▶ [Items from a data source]
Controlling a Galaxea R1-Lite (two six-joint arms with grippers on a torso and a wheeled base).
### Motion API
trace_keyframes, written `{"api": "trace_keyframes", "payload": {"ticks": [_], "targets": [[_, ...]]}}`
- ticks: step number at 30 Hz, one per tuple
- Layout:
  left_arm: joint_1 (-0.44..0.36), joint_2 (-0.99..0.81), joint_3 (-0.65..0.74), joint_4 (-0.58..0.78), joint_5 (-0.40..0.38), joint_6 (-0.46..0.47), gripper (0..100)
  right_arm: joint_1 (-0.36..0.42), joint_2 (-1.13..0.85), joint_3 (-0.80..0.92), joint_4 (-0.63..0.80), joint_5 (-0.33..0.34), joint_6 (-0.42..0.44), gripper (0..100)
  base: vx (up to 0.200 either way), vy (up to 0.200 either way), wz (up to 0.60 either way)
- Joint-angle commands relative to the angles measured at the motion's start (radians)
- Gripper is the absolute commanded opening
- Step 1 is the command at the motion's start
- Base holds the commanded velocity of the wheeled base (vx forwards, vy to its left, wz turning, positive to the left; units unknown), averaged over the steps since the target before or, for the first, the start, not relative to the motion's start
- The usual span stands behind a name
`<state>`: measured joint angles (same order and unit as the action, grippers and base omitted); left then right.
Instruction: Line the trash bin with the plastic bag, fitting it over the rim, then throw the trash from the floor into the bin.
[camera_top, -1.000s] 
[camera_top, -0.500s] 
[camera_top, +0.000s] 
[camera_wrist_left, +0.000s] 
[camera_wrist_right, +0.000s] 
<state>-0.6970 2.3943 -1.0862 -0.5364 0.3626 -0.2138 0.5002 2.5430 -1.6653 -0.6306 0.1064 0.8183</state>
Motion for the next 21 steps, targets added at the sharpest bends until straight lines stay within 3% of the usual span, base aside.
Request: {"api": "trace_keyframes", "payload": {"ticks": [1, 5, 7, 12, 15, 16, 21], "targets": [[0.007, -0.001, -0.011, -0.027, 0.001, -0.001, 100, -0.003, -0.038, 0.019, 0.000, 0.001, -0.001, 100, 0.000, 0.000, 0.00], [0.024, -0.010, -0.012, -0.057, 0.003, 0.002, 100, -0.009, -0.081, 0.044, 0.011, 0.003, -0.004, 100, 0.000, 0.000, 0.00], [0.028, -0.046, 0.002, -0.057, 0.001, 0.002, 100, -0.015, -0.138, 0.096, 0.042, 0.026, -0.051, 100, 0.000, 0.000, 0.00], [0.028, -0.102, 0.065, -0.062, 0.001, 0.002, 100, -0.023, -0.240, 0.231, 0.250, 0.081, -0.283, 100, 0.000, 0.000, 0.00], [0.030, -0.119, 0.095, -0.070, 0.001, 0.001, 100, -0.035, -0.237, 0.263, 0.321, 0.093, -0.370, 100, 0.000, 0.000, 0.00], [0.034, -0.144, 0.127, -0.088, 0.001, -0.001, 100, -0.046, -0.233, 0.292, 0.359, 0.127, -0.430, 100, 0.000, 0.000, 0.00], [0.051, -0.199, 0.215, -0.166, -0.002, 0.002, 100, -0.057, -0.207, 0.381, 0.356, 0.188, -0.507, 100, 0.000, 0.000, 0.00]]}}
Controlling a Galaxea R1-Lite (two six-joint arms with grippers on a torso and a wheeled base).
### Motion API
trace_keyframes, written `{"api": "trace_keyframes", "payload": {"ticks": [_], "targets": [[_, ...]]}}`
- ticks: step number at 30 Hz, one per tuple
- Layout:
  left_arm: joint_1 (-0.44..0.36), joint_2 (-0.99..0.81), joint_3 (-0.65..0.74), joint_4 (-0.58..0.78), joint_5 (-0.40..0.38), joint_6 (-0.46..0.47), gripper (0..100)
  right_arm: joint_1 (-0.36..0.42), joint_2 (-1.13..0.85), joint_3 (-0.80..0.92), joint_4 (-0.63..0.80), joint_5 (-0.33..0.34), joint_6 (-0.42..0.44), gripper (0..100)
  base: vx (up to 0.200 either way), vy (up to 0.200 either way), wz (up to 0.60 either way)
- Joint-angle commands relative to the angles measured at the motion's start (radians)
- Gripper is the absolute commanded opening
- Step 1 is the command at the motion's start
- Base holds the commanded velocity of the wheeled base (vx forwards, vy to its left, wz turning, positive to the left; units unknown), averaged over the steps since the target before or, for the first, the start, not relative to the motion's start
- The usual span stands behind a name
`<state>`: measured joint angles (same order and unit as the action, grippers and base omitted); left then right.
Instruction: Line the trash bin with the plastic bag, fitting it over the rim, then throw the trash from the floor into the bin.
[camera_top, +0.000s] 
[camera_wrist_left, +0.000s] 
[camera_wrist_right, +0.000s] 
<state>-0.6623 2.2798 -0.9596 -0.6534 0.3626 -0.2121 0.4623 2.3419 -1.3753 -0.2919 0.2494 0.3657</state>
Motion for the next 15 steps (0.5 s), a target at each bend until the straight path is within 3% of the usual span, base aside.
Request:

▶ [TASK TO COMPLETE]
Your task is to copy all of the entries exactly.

▶ [RESULT OF THE TASK]
Controlling a Galaxea R1-Lite (two six-joint arms with grippers on a torso and a wheeled base).
### Motion API
trace_keyframes, written `{"api": "trace_keyframes", "payload": {"ticks": [_], "targets": [[_, ...]]}}`
- ticks: step number at 30 Hz, one per tuple
- Layout:
  left_arm: joint_1 (-0.44..0.36), joint_2 (-0.99..0.81), joint_3 (-0.65..0.74), joint_4 (-0.58..0.78), joint_5 (-0.40..0.38), joint_6 (-0.46..0.47), gripper (0..100)
  right_arm: joint_1 (-0.36..0.42), joint_2 (-1.13..0.85), joint_3 (-0.80..0.92), joint_4 (-0.63..0.80), joint_5 (-0.33..0.34), joint_6 (-0.42..0.44), gripper (0..100)
  base: vx (up to 0.200 either way), vy (up to 0.200 either way), wz (up to 0.60 either way)
- Joint-angle commands relative to the angles measured at the motion's start (radians)
- Gripper is the absolute commanded opening
- Step 1 is the command at the motion's start
- Base holds the commanded velocity of the wheeled base (vx forwards, vy to its left, wz turning, positive to the left; units unknown), averaged over the steps since the target before or, for the first, the start, not relative to the motion's start
- The usual span stands behind a name
`<state>`: measured joint angles (same order and unit as the action, grippers and base omitted); left then right.
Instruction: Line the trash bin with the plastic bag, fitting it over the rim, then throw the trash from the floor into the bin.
[camera_top, -1.000s] 
[camera_top, -0.500s] 
[camera_top, +0.000s] 
[camera_wrist_left, +0.000s] 
[camera_wrist_right, +0.000s] 
<state>-0.6970 2.3943 -1.0862 -0.5364 0.3626 -0.2138 0.5002 2.5430 -1.6653 -0.6306 0.1064 0.8183</state>
Motion for the next 21 steps, targets added at the sharpest bends until straight lines stay within 3% of the usual span, base aside.
Request: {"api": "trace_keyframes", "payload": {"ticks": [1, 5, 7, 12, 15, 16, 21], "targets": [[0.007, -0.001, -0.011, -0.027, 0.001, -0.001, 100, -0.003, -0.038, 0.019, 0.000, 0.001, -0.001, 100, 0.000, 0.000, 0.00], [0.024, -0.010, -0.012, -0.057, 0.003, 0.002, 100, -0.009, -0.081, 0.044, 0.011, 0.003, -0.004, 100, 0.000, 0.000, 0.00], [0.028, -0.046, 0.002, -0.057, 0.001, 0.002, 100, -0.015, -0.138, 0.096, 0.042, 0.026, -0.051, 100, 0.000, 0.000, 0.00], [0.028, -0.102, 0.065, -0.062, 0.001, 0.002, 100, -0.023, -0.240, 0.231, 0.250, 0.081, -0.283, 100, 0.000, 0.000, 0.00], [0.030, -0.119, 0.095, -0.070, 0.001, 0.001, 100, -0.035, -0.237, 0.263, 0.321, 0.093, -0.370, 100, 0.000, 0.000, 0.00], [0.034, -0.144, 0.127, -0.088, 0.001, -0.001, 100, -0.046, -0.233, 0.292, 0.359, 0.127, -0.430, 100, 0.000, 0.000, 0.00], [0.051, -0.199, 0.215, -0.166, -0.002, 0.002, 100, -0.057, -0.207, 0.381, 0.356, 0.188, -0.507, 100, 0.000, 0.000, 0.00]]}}
Controlling a Galaxea R1-Lite (two six-joint arms with grippers on a torso and a wheeled base).
### Motion API
trace_keyframes, written `{"api": "trace_keyframes", "payload": {"ticks": [_], "targets": [[_, ...]]}}`
- ticks: step number at 30 Hz, one per tuple
- Layout:
  left_arm: joint_1 (-0.44..0.36), joint_2 (-0.99..0.81), joint_3 (-0.65..0.74), joint_4 (-0.58..0.78), joint_5 (-0.40..0.38), joint_6 (-0.46..0.47), gripper (0..100)
  right_arm: joint_1 (-0.36..0.42), joint_2 (-1.13..0.85), joint_3 (-0.80..0.92), joint_4 (-0.63..0.80), joint_5 (-0.33..0.34), joint_6 (-0.42..0.44), gripper (0..100)
  base: vx (up to 0.200 either way), vy (up to 0.200 either way), wz (up to 0.60 either way)
- Joint-angle commands relative to the angles measured at the motion's start (radians)
- Gripper is the absolute commanded opening
- Step 1 is the command at the motion's start
- Base holds the commanded velocity of the wheeled base (vx forwards, vy to its left, wz turning, positive to the left; units unknown), averaged over the steps since the target before or, for the first, the start, not relative to the motion's start
- The usual span stands behind a name
`<state>`: measured joint angles (same order and unit as the action, grippers and base omitted); left then right.
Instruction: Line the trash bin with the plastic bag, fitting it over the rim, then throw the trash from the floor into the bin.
[camera_top, +0.000s] 
[camera_wrist_left, +0.000s] 
[camera_wrist_right, +0.000s] 
<state>-0.6623 2.2798 -0.9596 -0.6534 0.3626 -0.2121 0.4623 2.3419 -1.3753 -0.2919 0.2494 0.3657</state>
Motion for the next 15 steps (0.5 s), a target at each bend until the straight path is within 3% of the usual span, base aside.
Request:

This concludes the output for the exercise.